Boost Your B2B Sales

Foreword Review — Sept / Oct 2000

Ever heard someone described as a “born salesperson”? According to the author, who has more than thirty years of sales experience, a truly successful salesperson is made, not born. With one key technique, documented thoroughly in this book, a satisfying, successful career in sales awaits those who want it.

Certainly this book is a natural for those already enjoying, or perhaps not enjoying, a career in sales. The author efficiently presents his Creative Selling System, providing ample anecdotes and a step-by-step process to increase “face” time with customers. Increasing face time is the key to increasing sales, says the author, and increasing face time is accomplished by the hallmark of this system: a switch from product selling to idea selling. For the uninitiated, a typical sales cycle can be thought of as consultative selling, which starts with an introductory call. At this call, the salesperson conducts an interview that will ultimately result in a proposal. The proposal is based on the needs identified during that first interview. When the prospect sees how well the product meets his or her needs, a signature on the dotted line will follow, which generates a commission check.

Donelson points out the pitfalls inherent, he says, to this method of selling, the greatest one being that the salesperson is limited by what the prospect says. Conversely, a creative salesperson will thoroughly research his or her prospect and develop a set of ideas on how the customer can improve business. When selling creatively, this is done before the salesperson ever makes contact with the customer. With some basic research and some creative brainstorming, a creative salesperson will generate several ideas on how to help the customer’s business, give the backbone of a proposal to implement that idea, and use their product, naturally. Though Donelson does stress the need to adapt the product line, whatever it is, to the needs of the customer. Then, and only then, is it time to make that first call.

The author also covers some of the other pitfalls to sales once the salesperson gains access to the customer, including handling objections, asking for the order, and undertaking price negotiations.

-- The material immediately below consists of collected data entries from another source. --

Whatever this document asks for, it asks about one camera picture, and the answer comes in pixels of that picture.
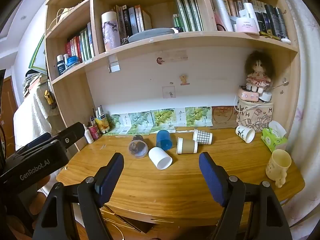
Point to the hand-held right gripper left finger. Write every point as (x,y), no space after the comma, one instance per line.
(110,180)

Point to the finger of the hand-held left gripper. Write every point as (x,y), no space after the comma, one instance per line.
(71,133)
(37,141)

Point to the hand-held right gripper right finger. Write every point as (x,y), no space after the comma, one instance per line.
(212,180)

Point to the clear plastic cup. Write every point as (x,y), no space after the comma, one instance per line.
(137,149)

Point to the brown paper cup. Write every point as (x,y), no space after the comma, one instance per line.
(187,145)

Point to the checkered paper cup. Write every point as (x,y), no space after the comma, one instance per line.
(202,136)

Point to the plain white cup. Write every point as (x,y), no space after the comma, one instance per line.
(160,158)

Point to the white cup with dark print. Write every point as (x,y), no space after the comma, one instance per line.
(245,133)

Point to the blue plastic cup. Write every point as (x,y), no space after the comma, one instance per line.
(164,140)

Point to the small white bottle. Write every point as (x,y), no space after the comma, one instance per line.
(88,134)

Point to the white cloth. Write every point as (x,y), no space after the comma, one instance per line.
(32,120)

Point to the yellow label bottle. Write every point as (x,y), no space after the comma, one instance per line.
(102,123)

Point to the yellow toy figure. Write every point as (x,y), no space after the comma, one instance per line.
(49,97)

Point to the wooden desk drawer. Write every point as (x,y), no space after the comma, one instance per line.
(130,221)

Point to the stack of papers and books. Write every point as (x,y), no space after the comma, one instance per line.
(33,80)

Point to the brown cardboard card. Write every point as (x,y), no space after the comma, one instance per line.
(223,117)

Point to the cream yellow mug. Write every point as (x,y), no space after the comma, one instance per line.
(277,165)

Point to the dark ink bottle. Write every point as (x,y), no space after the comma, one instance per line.
(60,65)

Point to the blue lidded jar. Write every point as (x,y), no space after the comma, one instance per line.
(73,61)

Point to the green tissue box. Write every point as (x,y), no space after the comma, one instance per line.
(273,137)

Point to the patterned fabric storage box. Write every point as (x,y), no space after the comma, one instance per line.
(255,116)

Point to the green framed picture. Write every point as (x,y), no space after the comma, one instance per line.
(37,55)

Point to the row of red and green books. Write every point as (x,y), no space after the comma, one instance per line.
(81,45)

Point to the white round device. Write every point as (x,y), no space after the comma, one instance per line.
(266,96)

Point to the bear sticker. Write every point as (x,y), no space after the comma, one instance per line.
(184,79)

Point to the white purple printed cylinder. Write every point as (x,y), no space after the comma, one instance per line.
(110,30)

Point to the brown round sticker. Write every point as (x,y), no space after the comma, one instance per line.
(160,60)

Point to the rag doll with brown hair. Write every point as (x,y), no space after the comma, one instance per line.
(258,72)

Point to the wooden bookshelf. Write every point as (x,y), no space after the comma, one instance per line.
(150,42)

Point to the white floral curtain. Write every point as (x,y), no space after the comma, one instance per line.
(308,105)

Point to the grey zip case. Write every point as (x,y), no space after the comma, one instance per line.
(150,33)

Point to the row of dark and white books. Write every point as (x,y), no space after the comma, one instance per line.
(132,20)

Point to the pink cream jar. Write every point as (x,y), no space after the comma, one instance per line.
(247,25)

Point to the white tube bottle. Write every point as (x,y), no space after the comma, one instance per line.
(222,12)

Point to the white pump bottle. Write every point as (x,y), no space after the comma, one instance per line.
(249,9)

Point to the long row of mixed books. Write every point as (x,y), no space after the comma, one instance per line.
(262,12)

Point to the clear wall hook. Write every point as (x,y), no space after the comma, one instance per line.
(168,92)

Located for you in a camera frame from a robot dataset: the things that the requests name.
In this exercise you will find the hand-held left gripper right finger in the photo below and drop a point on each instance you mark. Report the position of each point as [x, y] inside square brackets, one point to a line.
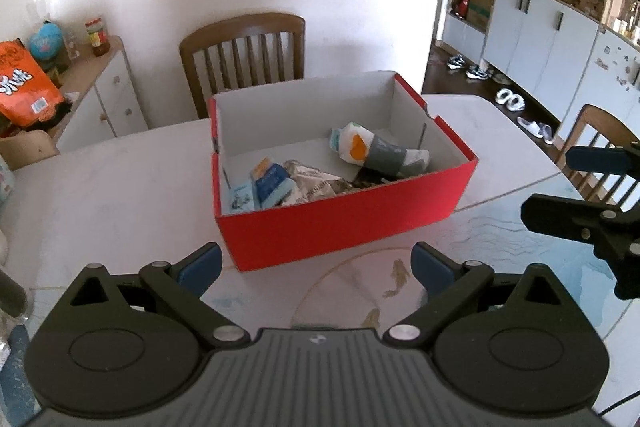
[431, 269]

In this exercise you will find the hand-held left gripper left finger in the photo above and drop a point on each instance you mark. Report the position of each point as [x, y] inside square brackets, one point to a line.
[202, 269]

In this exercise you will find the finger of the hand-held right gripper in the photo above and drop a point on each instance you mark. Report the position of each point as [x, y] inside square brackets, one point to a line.
[560, 217]
[600, 161]

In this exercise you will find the small blue white packet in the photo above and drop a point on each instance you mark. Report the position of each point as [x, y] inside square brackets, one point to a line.
[242, 199]
[272, 184]

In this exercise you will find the red cardboard box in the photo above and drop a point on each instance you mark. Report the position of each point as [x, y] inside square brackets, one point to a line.
[350, 227]

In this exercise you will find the black snack packet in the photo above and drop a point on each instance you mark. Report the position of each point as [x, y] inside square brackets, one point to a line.
[367, 183]

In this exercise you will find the white packet with orange heart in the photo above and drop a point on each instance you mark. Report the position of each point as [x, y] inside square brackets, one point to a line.
[355, 144]

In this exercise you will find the white marble desktop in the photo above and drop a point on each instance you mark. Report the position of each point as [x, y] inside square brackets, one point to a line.
[125, 187]

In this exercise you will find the dark wooden chair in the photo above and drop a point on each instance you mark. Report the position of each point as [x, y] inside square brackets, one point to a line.
[240, 32]
[600, 122]

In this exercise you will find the white purple slipper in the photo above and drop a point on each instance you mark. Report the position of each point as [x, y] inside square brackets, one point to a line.
[546, 134]
[529, 127]

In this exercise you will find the white fridge with magnets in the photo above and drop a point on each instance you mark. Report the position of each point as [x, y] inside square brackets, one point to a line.
[595, 87]

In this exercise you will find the lower white cabinet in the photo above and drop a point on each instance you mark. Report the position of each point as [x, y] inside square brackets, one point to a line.
[535, 47]

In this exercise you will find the dark white sneaker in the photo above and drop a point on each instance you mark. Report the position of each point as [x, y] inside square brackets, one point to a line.
[456, 63]
[477, 73]

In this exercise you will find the white sideboard cabinet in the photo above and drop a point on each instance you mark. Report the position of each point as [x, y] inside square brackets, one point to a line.
[110, 102]

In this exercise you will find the glass with dark drink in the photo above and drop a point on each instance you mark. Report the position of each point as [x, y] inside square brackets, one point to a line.
[12, 297]

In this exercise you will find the green white cardboard box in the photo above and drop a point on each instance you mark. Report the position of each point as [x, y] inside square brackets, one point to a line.
[481, 7]

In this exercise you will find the red bottle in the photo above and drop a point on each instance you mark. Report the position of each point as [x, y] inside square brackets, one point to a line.
[461, 6]

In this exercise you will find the white printed tissue roll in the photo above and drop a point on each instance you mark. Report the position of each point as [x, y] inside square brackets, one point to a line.
[5, 179]

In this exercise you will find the jar with red lid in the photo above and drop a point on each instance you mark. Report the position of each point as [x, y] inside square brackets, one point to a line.
[97, 39]

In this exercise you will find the orange snack bag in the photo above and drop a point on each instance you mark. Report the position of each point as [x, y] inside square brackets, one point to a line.
[25, 87]

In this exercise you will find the blue globe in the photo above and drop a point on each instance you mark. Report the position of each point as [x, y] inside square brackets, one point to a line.
[47, 44]

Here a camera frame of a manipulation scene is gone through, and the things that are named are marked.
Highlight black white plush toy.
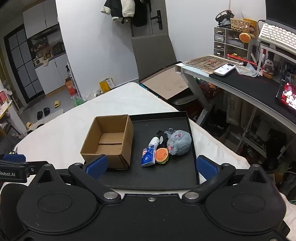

The final two chapters are devoted to “the selling life” and discuss time management, motivation, and enthusiasm, making the book appropriate for those contemplating a career in sales. Even if a career in sales is as remote as a stint on a desert island, Creative Selling is full of creative ideas, ones that can be used to make better phone calls, give better presentations, and network more efficiently. With enthusiasm that’s contagious, the author sells his ideas very effectively.